Exercise brief
Set down the data that follows again, exactly as written.

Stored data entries
=-=-=-=-=
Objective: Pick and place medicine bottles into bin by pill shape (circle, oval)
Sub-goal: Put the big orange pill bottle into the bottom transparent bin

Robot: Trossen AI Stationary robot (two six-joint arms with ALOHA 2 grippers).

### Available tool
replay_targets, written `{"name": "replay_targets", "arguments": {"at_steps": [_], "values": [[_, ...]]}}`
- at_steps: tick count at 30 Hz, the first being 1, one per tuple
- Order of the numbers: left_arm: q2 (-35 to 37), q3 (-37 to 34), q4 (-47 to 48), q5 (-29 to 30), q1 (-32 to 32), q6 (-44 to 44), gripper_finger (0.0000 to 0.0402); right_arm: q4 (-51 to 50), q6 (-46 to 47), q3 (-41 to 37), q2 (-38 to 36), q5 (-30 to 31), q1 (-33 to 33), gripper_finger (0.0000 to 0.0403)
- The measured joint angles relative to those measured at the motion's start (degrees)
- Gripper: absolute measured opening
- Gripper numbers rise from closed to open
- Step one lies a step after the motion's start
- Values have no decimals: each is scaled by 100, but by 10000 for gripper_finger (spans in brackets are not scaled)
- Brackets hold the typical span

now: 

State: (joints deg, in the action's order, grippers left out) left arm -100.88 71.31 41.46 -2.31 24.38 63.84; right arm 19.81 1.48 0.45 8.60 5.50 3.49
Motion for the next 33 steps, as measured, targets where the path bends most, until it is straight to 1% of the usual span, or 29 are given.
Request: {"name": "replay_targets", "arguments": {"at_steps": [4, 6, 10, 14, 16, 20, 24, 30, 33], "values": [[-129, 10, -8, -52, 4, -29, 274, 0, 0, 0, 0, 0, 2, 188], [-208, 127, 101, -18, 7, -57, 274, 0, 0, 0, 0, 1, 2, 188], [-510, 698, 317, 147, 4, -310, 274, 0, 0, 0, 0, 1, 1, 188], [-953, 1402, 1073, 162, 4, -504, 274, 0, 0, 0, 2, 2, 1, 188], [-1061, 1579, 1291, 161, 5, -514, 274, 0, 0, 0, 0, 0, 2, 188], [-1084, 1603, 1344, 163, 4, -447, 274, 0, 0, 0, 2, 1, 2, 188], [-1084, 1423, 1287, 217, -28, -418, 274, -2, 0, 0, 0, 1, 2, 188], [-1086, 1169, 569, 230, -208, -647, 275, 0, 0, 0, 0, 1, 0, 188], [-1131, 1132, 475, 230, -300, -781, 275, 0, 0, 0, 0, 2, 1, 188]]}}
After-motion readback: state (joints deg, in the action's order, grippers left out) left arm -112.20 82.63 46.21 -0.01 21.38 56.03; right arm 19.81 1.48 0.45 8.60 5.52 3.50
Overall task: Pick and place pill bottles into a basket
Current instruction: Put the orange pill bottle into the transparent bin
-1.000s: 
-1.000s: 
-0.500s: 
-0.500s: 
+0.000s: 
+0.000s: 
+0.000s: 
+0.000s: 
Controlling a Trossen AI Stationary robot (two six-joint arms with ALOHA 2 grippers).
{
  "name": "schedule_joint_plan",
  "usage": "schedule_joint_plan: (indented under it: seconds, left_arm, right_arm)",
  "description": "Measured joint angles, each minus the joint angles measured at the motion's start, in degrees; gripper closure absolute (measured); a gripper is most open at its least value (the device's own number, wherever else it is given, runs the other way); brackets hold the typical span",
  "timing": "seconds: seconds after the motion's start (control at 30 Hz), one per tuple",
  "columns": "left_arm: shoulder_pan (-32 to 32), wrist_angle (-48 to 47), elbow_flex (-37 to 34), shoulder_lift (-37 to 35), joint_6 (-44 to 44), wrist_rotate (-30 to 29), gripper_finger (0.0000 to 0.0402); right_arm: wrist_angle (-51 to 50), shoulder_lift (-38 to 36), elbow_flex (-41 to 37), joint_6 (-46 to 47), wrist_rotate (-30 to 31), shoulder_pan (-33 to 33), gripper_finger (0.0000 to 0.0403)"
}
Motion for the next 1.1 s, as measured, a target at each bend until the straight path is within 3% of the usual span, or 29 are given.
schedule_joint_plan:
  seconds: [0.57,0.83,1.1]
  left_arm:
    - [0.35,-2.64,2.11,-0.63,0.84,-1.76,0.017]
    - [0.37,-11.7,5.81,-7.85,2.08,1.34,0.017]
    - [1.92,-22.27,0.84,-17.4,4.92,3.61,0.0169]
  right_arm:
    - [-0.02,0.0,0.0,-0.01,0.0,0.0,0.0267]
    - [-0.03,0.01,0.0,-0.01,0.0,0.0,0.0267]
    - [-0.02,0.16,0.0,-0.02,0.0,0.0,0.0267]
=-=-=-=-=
Answer to this task
Objective: Pick and place medicine bottles into bin by pill shape (circle, oval)
Sub-goal: Put the big orange pill bottle into the bottom transparent bin

Robot: Trossen AI Stationary robot (two six-joint arms with ALOHA 2 grippers).

### Available tool
replay_targets, written `{"name": "replay_targets", "arguments": {"at_steps": [_], "values": [[_, ...]]}}`
- at_steps: tick count at 30 Hz, the first being 1, one per tuple
- Order of the numbers: left_arm: q2 (-35 to 37), q3 (-37 to 34), q4 (-47 to 48), q5 (-29 to 30), q1 (-32 to 32), q6 (-44 to 44), gripper_finger (0.0000 to 0.0402); right_arm: q4 (-51 to 50), q6 (-46 to 47), q3 (-41 to 37), q2 (-38 to 36), q5 (-30 to 31), q1 (-33 to 33), gripper_finger (0.0000 to 0.0403)
- The measured joint angles relative to those measured at the motion's start (degrees)
- Gripper: absolute measured opening
- Gripper numbers rise from closed to open
- Step one lies a step after the motion's start
- Values have no decimals: each is scaled by 100, but by 10000 for gripper_finger (spans in brackets are not scaled)
- Brackets hold the typical span

now: 

State: (joints deg, in the action's order, grippers left out) left arm -100.88 71.31 41.46 -2.31 24.38 63.84; right arm 19.81 1.48 0.45 8.60 5.50 3.49
Motion for the next 33 steps, as measured, targets where the path bends most, until it is straight to 1% of the usual span, or 29 are given.
Request: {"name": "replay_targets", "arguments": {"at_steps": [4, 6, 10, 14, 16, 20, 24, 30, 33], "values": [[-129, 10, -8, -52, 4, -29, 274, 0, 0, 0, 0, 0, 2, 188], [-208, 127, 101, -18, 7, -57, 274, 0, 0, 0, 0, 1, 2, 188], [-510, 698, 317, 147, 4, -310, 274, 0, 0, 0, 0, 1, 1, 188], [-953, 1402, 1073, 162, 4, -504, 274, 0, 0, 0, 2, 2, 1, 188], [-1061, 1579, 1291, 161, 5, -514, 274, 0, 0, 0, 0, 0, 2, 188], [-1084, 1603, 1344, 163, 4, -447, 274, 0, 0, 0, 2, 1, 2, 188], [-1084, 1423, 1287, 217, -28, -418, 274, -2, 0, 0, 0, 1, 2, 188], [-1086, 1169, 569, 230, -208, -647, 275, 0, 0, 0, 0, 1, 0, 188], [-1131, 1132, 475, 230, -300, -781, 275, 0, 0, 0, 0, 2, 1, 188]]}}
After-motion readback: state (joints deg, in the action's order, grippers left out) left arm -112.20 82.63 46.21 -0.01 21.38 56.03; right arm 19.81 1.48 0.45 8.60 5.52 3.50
Overall task: Pick and place pill bottles into a basket
Current instruction: Put the orange pill bottle into the transparent bin
-1.000s: 
-1.000s: 
-0.500s: 
-0.500s: 
+0.000s: 
+0.000s: 
+0.000s: 
+0.000s: 
Controlling a Trossen AI Stationary robot (two six-joint arms with ALOHA 2 grippers).
{
  "name": "schedule_joint_plan",
  "usage": "schedule_joint_plan: (indented under it: seconds, left_arm, right_arm)",
  "description": "Measured joint angles, each minus the joint angles measured at the motion's start, in degrees; gripper closure absolute (measured); a gripper is most open at its least value (the device's own number, wherever else it is given, runs the other way); brackets hold the typical span",
  "timing": "seconds: seconds after the motion's start (control at 30 Hz), one per tuple",
  "columns": "left_arm: shoulder_pan (-32 to 32), wrist_angle (-48 to 47), elbow_flex (-37 to 34), shoulder_lift (-37 to 35), joint_6 (-44 to 44), wrist_rotate (-30 to 29), gripper_finger (0.0000 to 0.0402); right_arm: wrist_angle (-51 to 50), shoulder_lift (-38 to 36), elbow_flex (-41 to 37), joint_6 (-46 to 47), wrist_rotate (-30 to 31), shoulder_pan (-33 to 33), gripper_finger (0.0000 to 0.0403)"
}
Motion for the next 1.1 s, as measured, a target at each bend until the straight path is within 3% of the usual span, or 29 are given.
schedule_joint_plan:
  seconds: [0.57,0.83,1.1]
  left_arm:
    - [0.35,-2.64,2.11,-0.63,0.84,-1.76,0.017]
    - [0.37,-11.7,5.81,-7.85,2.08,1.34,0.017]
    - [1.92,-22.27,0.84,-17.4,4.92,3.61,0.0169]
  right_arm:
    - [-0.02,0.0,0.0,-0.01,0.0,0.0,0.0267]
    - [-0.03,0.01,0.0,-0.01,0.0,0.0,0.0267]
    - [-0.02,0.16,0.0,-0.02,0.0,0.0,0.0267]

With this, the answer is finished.